Up to and including the line that contains "any white articulated", repeat each line of the data exactly, starting from the first.
─── SUPPLIED RECORDS
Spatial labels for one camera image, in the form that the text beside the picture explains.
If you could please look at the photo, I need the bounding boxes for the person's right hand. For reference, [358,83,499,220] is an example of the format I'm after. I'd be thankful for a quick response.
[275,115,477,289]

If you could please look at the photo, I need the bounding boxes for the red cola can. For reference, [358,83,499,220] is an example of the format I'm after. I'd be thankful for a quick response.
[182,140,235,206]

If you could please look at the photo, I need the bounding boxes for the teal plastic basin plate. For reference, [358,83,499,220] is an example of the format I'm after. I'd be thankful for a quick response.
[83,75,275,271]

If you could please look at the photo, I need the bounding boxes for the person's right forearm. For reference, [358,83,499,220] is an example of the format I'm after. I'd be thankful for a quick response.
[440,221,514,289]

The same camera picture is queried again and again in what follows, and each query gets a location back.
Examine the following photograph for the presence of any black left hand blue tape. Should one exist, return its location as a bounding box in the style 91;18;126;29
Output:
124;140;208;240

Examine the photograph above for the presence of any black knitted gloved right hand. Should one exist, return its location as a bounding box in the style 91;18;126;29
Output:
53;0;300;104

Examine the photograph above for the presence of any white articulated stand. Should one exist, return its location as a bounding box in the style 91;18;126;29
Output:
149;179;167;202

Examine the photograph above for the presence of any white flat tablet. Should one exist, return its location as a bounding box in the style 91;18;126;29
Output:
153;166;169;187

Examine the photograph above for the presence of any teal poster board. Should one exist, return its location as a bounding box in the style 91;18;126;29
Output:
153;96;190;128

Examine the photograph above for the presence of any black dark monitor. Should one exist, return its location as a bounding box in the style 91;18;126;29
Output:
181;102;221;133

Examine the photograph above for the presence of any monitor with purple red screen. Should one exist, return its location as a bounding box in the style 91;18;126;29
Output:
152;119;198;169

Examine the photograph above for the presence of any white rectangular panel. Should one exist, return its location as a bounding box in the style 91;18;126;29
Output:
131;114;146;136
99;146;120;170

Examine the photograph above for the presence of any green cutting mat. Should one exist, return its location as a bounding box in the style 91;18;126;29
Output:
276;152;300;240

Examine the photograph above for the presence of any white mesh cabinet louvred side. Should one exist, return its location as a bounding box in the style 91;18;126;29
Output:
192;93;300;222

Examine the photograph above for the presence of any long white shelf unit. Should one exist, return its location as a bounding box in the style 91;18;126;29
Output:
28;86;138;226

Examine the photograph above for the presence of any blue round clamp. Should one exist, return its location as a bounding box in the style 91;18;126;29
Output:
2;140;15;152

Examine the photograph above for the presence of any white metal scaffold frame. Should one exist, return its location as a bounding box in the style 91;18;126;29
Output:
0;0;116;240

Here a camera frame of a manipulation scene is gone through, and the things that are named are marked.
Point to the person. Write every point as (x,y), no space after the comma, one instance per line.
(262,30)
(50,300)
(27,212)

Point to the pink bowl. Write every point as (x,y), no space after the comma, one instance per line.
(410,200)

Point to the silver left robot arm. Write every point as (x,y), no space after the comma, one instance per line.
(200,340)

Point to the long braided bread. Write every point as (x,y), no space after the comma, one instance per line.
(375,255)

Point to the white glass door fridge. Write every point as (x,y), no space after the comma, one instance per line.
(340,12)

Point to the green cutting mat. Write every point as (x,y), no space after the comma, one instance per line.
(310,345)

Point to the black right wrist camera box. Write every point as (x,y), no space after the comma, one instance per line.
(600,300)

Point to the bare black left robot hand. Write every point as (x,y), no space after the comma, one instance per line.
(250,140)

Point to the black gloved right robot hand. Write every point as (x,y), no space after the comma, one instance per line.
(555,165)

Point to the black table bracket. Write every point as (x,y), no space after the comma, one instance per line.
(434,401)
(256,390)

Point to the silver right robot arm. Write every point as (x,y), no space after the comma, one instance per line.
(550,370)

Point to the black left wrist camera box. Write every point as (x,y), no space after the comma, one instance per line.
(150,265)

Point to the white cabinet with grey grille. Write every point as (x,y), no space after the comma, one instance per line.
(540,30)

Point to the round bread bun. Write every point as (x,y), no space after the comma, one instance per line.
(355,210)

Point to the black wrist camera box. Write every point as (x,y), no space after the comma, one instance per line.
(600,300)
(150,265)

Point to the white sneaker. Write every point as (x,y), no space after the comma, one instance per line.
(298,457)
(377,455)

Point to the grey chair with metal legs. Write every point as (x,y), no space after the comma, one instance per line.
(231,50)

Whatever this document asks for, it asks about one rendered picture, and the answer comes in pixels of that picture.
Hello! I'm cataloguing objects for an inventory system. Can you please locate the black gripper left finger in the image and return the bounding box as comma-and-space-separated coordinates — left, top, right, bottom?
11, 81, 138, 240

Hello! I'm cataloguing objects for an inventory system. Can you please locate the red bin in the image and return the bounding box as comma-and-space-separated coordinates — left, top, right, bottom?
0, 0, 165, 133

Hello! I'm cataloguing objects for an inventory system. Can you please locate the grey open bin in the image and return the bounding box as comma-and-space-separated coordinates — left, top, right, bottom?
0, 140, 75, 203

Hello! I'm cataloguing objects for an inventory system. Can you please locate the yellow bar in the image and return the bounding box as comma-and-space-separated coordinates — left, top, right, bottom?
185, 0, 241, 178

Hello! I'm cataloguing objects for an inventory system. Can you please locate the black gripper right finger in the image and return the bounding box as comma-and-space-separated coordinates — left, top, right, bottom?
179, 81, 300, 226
──────
§ COMPLETED EXERCISE
Spatial labels for one camera image, in the form that the text beside the picture explains.
If you could please look at the photo, I need the bounding boxes for the person's right hand. For reference, [358,83,499,220] is an example of the format I'm after. I'd be thankful for a quick response.
[275,115,477,289]

If you could please look at the photo, I need the bounding boxes for the red cola can. For reference, [358,83,499,220] is an example of the format I'm after. I'd be thankful for a quick response.
[182,140,235,206]

If you could please look at the photo, I need the bounding boxes for the teal plastic basin plate. For reference, [358,83,499,220] is an example of the format I'm after. I'd be thankful for a quick response.
[83,75,275,271]

If you could please look at the photo, I need the bounding boxes for the person's right forearm. For reference, [358,83,499,220] is an example of the format I'm after. I'd be thankful for a quick response.
[440,221,514,289]

The same camera picture is queried again and again in what follows, and each query gets a location back.
Examine the following photograph for the presence of any black left hand blue tape. Should one exist, return its location as a bounding box in the style 91;18;126;29
Output:
124;140;208;240

Examine the photograph above for the presence of any black knitted gloved right hand. Should one exist, return its location as a bounding box in the style 91;18;126;29
Output:
53;0;300;104

Examine the photograph above for the presence of any white articulated stand. Should one exist, return its location as a bounding box in the style 91;18;126;29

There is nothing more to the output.